I am trying to set up model where I have paired biological replicates as a blocking factor, and I am interested in the differential expression in individual strains as well as between specific groups of strains that were isolated from similar environments. I am getting the Matrix not of full rank error even though none of the columns in my design matrix are all 0s. Any advice on how to resolve this problem?
After reading in my data, I made the following variables:
rep <- factor(c(1,2,1,2,1,2,1,2,1,2,1,2))
group <- factor(c(1,1,1,1,2,2,2,2,3,3,3,3))
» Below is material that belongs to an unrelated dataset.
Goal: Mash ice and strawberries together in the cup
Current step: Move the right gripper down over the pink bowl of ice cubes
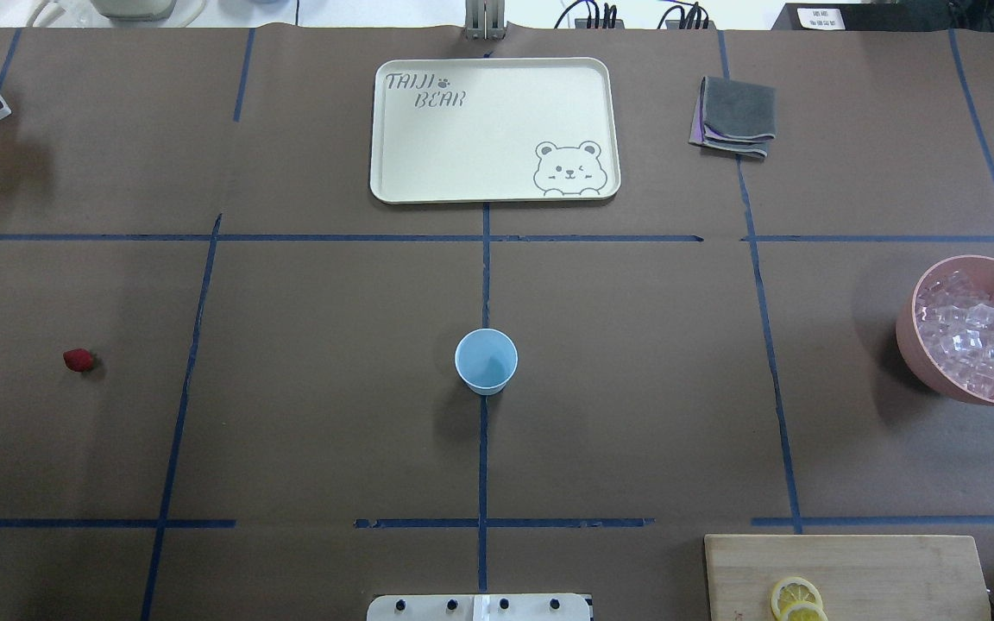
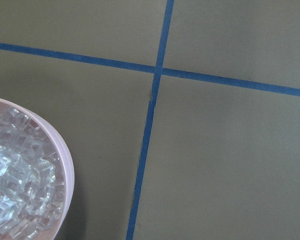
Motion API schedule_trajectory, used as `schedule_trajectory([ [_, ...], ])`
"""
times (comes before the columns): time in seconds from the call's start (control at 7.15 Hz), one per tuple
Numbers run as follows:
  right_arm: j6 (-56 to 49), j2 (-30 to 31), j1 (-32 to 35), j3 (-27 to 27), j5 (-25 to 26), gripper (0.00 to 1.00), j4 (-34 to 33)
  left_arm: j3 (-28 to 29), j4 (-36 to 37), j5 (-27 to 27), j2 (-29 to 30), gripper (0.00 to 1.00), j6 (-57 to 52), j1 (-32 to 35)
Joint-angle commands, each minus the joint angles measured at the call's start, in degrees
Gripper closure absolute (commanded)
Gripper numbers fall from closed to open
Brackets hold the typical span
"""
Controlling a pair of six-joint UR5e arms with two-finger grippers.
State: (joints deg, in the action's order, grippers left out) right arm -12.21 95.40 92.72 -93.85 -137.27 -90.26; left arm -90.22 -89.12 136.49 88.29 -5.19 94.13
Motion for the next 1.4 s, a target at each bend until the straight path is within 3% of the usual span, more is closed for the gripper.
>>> schedule_trajectory([
  [0.0, 0.0, -0.1, 0.0, 0.0, 0.0, 0.01, 0.1, 0.0, 0.0, 0.0, 0.1, 0.0, -0.1, 0.1],
  [1.26, 2.6, -1.4, -0.1, -2.6, 0.2, 0.01, 0.2, -1.9, -1.0, 0.6, 0.7, 0.0, 0.6, -0.3],
])
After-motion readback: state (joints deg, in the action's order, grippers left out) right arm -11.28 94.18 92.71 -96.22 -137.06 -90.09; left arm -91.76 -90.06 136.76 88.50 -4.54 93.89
strain <- factor(c(1,1,2,2,3,3,4,4,5,5,6,6))
I then created by design:
design <- model.matrix(~rep+group+strain, data=data)
which looks like this:
> design
(Intercept) rep2 group2 group3 strain2 strain3 strain4 strain5 strain6
1 1 0 0 0 0 0 0 0 0
2 1 1 0 0 0 0 0 0 0
3 1 0 0 0 1 0 0 0 0
4 1 1 0 0 1 0 0 0 0
5 1 0 1 0 0 1 0 0 0
6 1 1 1 0 0 1 0 0 0
7 1 0 1 0 0 0 1 0 0
8 1 1 1 0 0 0 1 0 0
9 1 0 0 1 0 0 0 1 0
10 1 1 0 1 0 0 0 1 0
11 1 0 0 1 0 0 0 0 1
12 1 1 0 1 0 0 0 0 1
attr(,"assign")
[1] 0 1 2 2 3 3 3 3 3
attr(,"contrasts")
attr(,"contrasts")$rep
[1] "contr.treatment"
attr(,"contrasts")$group
[1] "contr.treatment"
attr(,"contrasts")$strain
[1] "contr.treatment"
I then made my DGEList, normalized, and got an error while trying to estimate Dispersion.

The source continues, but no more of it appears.